DSD vs. PCM: Myth vs. Truth

Introduction

Direct Stream Digital (DSD) has become the big thing in high-end audio. Simplified encoding and decoding, along with ultra-high sampling frequencies, promise unparalleled performance. Is this what we’ve been waiting for, or just mass-marketing hype? This blog separates the hype from the technical facts. I’ll explain in what ways DSD has the advantage, and in what ways pulse-code modulation (PCM) is better. 

If you don’t want a history lesson and don’t want to wade through a lot of technical data, you may want to skip to the summary, where I hit all the major points. You also may want to refer to my other blog on “The 24-bit Delusion."


A Brief History

In 1857, Édouard-Léon Scott de Martinville invented the phonautograph, which could graphically record sound waves. In early 1877, Charles Cros devised a way to reverse that process on a photoengraving to form a groove that could be traced by a stylus, causing vibrations that could be passed on to a diaphragm, recreating sound waves.

In late 1877, Thomas Edison used Cros’ theories to invent the cylinder phonograph, allowing music lovers to experience recorded music in their homes for the first time. Can you imagine a modern cylinder phonograph? Tangential tracking…no arc error…no skating error. The concept was flawless.

In 1887, Emile Berliner invented the technically inferior disk phonograph. Since disks are much cheaper to produce, fit nicely in display bins at stores, and can include larger cover art and notes, they became the standard. And so began the long history of the recorded music industry being more about consumer convenience and optimal profits than about optimal fidelity.

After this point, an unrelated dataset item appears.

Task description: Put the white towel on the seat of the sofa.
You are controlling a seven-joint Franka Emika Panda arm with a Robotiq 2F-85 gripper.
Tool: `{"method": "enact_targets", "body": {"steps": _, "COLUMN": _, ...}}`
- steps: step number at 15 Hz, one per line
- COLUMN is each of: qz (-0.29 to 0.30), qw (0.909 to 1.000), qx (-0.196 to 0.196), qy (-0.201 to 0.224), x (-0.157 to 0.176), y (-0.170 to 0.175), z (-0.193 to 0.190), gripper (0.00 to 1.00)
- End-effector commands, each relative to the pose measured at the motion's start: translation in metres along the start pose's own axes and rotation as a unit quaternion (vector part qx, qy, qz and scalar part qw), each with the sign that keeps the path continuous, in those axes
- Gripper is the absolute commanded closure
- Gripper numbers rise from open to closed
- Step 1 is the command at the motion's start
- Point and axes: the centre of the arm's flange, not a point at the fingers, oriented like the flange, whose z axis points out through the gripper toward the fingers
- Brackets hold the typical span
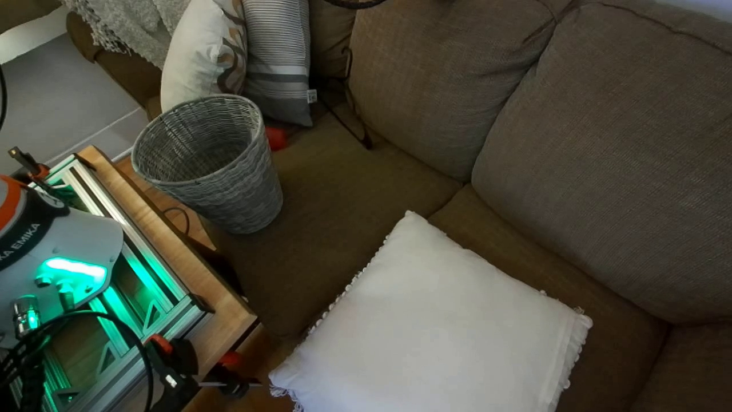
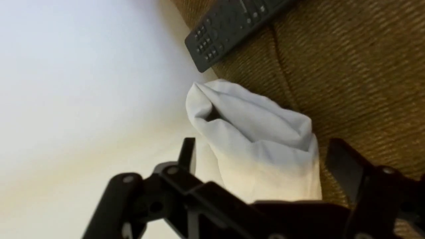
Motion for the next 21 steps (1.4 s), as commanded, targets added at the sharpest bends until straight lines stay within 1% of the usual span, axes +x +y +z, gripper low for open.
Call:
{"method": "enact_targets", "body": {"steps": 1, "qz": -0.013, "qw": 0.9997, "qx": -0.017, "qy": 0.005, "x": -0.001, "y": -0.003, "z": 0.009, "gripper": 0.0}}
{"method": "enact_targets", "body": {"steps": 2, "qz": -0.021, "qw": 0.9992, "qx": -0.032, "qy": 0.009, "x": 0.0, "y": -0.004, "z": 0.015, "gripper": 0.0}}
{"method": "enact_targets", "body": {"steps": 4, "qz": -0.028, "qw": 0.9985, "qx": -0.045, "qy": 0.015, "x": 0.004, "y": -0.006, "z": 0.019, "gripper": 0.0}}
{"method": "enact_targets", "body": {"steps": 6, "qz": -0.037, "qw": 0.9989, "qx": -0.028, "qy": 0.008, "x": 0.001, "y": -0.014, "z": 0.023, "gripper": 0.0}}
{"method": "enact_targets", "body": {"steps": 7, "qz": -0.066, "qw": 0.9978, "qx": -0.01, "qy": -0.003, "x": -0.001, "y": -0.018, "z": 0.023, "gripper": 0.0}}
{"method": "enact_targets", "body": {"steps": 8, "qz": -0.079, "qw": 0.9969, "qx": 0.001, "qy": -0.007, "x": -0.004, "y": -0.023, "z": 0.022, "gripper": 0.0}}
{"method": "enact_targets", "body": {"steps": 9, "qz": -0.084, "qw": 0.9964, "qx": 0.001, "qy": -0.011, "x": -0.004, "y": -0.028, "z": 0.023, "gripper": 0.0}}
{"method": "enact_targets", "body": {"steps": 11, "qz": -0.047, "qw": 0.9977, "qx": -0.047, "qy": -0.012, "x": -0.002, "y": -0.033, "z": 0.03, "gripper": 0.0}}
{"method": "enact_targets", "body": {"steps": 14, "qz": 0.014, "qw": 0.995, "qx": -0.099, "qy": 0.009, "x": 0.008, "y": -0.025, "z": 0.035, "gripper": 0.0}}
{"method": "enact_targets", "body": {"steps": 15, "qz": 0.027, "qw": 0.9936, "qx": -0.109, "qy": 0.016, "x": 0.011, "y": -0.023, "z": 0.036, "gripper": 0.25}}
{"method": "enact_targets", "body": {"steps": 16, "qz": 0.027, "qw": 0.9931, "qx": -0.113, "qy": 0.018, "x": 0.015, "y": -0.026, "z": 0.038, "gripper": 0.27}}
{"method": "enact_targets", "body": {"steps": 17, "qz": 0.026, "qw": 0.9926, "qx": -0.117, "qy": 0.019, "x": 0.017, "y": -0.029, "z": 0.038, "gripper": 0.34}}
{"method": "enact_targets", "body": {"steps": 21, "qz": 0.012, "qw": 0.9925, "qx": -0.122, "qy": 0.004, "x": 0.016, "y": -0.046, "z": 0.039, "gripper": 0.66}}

The digital revolution was no different. Philips and Sony collaborated on the new standard for a consumer digital format in 1979. Philips wanted a 20 cm disk, but Sony insisted on a 12 cm disk that could be played in a smaller portable device. In 1980, they published the Red Book CD-DA standard, and mass-market digital music was born. Many in the early days of digital joked that CD stood for “compromised disk.”

In the early 1980s, when digital recording became readily available, studios converted from analog to digital to save money. For studios, this cost less for the equipment, required less space for both recording and archiving, and made it easier to mix and edit tracks in postproduction. For consumers, there weren't many advantages. Most of the early digital recordings were produced with relatively low resolution and sounded so fatiguing they would make you want to tear your ears off.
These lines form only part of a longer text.